The shelter is set up as a transitional housing system. Everyone who is accepted into the program is expected to participate in the program and be willing to follow set rules.
“My goal is to look for long term sustainable solutions,” Lyon says. “Our goal is to set them up in a way that they wouldn’t have to experience homelessness again.”
In addition to following the program, participants are expected to abide by a curfew, complete chores, maintain a job or part-time job and abstain from alcohol. Lyon says the program provides the necessary skills to help participants succeed once they leave the shelter.
“They participate in the budgeting system,” Lyon says. “We put them on a budget, they build a saving plan while they’re with us and they pay off debt. We offer cooking. We offer a voluntary Bible study. We offer a recovery class. We offer a nutrition program, so learning how to cook and then we partnered with the hospital to program different programs. Aspire comes in and does free and confidential HIV and hepatitis testing. So that’s a variety of things that we offer.”
The Hope House provides shelter, food, and lighting that is completely free to individuals. Because of this, it can be difficult to determine when someone can get into the program.
“We generally try to accept people when we have beds available,” Lyon says. “No one really gets put on a strict timeline.
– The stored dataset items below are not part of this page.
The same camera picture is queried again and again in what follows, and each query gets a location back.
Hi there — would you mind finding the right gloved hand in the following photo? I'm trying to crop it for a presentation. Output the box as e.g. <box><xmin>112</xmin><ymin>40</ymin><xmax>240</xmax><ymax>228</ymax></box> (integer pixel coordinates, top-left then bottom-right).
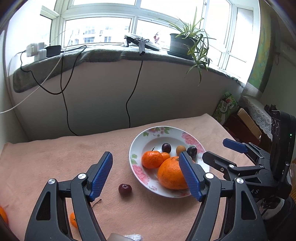
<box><xmin>256</xmin><ymin>196</ymin><xmax>285</xmax><ymax>220</ymax></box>

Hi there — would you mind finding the white floral plate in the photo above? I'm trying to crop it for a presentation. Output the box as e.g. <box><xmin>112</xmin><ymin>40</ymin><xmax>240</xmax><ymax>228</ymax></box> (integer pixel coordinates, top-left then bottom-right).
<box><xmin>129</xmin><ymin>126</ymin><xmax>210</xmax><ymax>198</ymax></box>

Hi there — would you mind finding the black cable with adapter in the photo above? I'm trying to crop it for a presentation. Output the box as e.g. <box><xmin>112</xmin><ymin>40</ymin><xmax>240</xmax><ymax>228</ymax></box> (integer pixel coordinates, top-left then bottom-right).
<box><xmin>125</xmin><ymin>39</ymin><xmax>147</xmax><ymax>129</ymax></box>

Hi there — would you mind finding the large orange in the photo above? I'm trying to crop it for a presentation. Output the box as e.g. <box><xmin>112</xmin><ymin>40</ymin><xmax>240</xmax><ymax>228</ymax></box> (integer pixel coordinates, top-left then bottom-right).
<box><xmin>157</xmin><ymin>156</ymin><xmax>188</xmax><ymax>190</ymax></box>

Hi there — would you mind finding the cardboard box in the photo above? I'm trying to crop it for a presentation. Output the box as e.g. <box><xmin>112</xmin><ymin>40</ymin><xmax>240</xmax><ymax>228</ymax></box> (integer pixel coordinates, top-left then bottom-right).
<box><xmin>237</xmin><ymin>108</ymin><xmax>262</xmax><ymax>139</ymax></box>

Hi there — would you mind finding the pink towel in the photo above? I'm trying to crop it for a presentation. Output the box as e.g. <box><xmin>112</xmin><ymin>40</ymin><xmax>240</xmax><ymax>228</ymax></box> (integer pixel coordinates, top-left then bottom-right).
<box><xmin>0</xmin><ymin>112</ymin><xmax>255</xmax><ymax>241</ymax></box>

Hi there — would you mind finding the lace cloth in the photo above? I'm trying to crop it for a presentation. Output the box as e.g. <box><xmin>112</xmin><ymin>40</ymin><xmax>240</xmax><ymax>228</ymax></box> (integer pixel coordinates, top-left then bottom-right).
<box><xmin>241</xmin><ymin>96</ymin><xmax>273</xmax><ymax>141</ymax></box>

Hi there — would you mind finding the brown longan in plate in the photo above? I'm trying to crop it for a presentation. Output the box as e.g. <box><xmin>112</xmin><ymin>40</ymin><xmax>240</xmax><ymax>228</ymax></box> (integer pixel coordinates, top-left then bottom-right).
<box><xmin>176</xmin><ymin>145</ymin><xmax>187</xmax><ymax>156</ymax></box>

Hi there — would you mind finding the dark green sill cloth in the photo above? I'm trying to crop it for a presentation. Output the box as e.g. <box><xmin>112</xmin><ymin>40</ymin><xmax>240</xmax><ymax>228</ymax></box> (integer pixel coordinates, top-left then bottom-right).
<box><xmin>12</xmin><ymin>45</ymin><xmax>246</xmax><ymax>93</ymax></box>

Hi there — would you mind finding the black cable left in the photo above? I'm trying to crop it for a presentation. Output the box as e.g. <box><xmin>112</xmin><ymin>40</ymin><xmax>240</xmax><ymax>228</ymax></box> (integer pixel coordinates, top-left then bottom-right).
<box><xmin>19</xmin><ymin>45</ymin><xmax>87</xmax><ymax>137</ymax></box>

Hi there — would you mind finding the green printed box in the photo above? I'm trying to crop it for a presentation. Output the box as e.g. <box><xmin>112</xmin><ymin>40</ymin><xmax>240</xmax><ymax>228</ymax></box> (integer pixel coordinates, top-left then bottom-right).
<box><xmin>212</xmin><ymin>92</ymin><xmax>239</xmax><ymax>125</ymax></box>

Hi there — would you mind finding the mandarin with stem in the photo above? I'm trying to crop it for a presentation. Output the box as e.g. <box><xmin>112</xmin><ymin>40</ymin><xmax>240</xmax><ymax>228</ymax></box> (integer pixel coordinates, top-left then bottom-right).
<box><xmin>141</xmin><ymin>150</ymin><xmax>164</xmax><ymax>169</ymax></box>

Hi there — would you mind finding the tiny orange kumquat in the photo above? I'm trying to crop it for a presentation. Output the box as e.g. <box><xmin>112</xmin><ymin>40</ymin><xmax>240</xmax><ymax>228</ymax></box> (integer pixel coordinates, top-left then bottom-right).
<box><xmin>161</xmin><ymin>152</ymin><xmax>171</xmax><ymax>161</ymax></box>

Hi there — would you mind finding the white power strip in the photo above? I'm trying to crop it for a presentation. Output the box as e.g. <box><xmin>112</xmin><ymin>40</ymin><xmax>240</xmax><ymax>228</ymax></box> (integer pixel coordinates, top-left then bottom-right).
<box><xmin>26</xmin><ymin>42</ymin><xmax>47</xmax><ymax>62</ymax></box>

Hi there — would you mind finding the small mandarin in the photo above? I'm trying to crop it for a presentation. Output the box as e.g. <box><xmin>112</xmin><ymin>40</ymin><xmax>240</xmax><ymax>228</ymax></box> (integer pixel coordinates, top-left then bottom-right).
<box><xmin>69</xmin><ymin>213</ymin><xmax>78</xmax><ymax>229</ymax></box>

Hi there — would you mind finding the dark cherry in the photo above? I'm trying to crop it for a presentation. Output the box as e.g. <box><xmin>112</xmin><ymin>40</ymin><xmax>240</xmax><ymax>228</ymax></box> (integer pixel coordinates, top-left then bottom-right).
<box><xmin>118</xmin><ymin>184</ymin><xmax>132</xmax><ymax>196</ymax></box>
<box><xmin>162</xmin><ymin>143</ymin><xmax>171</xmax><ymax>154</ymax></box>
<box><xmin>187</xmin><ymin>146</ymin><xmax>198</xmax><ymax>159</ymax></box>

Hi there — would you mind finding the white cable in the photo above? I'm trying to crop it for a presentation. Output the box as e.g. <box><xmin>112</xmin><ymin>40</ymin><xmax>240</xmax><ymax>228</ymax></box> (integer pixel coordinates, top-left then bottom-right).
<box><xmin>0</xmin><ymin>32</ymin><xmax>68</xmax><ymax>115</ymax></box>

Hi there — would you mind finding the black device on sill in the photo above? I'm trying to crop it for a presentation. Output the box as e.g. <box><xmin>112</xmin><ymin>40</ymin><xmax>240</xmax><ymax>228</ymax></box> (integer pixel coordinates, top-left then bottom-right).
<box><xmin>124</xmin><ymin>33</ymin><xmax>160</xmax><ymax>51</ymax></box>

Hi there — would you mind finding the mandarin at towel edge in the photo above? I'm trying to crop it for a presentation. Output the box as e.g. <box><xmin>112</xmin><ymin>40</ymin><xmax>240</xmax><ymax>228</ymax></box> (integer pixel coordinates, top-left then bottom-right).
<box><xmin>0</xmin><ymin>206</ymin><xmax>9</xmax><ymax>225</ymax></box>

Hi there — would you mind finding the potted spider plant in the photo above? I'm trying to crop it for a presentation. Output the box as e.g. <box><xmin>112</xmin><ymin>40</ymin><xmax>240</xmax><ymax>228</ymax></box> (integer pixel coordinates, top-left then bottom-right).
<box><xmin>157</xmin><ymin>8</ymin><xmax>211</xmax><ymax>83</ymax></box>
They also could have hiccups along the way. They come back and tested positive for a substance and they’re not ready for rehab, then that could open up a bed. It’s hard to say.”
In order to sustain the program and keep it free of cost, the organization relies heavily on donations and the thrift store adjacent to the center.
“We have a thrift store that resells items and helps with operating costs,” Lyon says.
Although the organization is dependent on case by case situations, Lyon says that for emergency situations, the house will often time refer out to other organizations that are better suited for the situations. These places are, but not limited to, the Salvation Army and Wheeler mission.
When participants are able to leave, the shelter will sometimes follow up on them.
“We follow people when they leave the program and sometimes even help before they enter the program,” Lyon says. “We don’t follow everyone, [it] depends on how they left. Do they still want their help or involved in Hope House?”
The shelter can house up to 35 individuals. The male wing has 15 beds in a large open room in addition to the lounge. The women wing is made up of five college dorm-like rooms that each contain four beds.
“I think we offer a safe and structured environment for people to have a chance or to take a break from the realities of life and they’re able to get on their feet,” Lyon says.